Author: wrekehavoc

freedom to marry week: loudoun county

freedom to marry week: loudoun county

apologies for not posting yesterday and breaking the chain, so to speak. ya see, here in DC, we don’t deal well with precipitation. if there’s rain in the forecast, people start buying up bread and milk at Giant. if there’s snow, people make sure they have enough to keep them going for two weeks. and if there’s ice? whoo, doggies. people who can’t fly out of dulles are left cooling their heels in the podunk that is loudoun county (motto: we’re the fastest growing county in the usa, so please send us more mcmansion builders to clear out the cows!)

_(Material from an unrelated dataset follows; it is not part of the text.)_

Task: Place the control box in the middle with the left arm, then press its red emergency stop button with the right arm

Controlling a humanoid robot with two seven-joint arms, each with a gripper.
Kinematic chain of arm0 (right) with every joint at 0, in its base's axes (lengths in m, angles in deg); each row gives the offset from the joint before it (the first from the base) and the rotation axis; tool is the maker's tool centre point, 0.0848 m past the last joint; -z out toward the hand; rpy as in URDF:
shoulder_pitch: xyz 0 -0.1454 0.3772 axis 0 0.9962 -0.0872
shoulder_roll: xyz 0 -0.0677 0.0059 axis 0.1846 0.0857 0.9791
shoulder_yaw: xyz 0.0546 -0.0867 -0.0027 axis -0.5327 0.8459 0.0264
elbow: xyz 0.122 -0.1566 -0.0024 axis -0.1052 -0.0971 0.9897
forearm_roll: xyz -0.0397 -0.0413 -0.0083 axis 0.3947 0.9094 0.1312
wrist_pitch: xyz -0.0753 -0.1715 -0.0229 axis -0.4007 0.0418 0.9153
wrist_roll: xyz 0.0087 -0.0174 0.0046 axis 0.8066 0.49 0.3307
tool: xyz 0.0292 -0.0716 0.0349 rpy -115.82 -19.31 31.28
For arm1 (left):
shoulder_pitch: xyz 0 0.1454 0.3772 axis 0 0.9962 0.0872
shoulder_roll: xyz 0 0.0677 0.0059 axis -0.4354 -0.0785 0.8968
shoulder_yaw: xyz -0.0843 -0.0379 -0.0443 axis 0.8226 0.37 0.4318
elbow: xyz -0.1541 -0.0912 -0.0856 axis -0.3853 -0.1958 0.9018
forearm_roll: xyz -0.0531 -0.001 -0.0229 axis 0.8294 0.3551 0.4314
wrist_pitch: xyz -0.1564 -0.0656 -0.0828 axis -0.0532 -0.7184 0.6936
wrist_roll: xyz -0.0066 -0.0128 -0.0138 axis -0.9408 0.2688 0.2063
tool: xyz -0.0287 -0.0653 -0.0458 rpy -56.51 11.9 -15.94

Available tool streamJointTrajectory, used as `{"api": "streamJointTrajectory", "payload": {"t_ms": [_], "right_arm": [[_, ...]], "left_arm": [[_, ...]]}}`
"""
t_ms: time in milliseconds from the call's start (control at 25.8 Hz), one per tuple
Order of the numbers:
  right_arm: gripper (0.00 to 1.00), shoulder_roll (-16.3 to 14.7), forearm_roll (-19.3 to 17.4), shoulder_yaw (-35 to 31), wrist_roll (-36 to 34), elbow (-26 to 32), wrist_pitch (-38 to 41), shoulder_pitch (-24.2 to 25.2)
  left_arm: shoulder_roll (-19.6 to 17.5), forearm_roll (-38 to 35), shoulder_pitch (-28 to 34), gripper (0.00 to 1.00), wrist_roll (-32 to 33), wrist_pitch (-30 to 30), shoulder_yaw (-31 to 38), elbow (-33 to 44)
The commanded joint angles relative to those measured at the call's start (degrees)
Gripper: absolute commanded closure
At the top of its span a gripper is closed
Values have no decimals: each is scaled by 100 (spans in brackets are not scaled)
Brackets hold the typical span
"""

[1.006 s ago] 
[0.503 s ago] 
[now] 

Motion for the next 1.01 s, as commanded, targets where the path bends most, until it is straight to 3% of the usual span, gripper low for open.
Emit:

i talk about loudoun county, our neighbor to the west, because over the weekend, there was a great cry and gnashing of teeth over a student play about — gasp! — a high school football player’s homosexuality. the loudoun county delegate was horrified, as he believes the high school is being used to promote a homosexual lifestyle. his son-in-law, the loudoun county supervisor (cue Deliverance music here) was equally appalled. parents were emailing all sorts of horrified emails, according to the article. the upside of all of this, of course, is that more people are interested in the play.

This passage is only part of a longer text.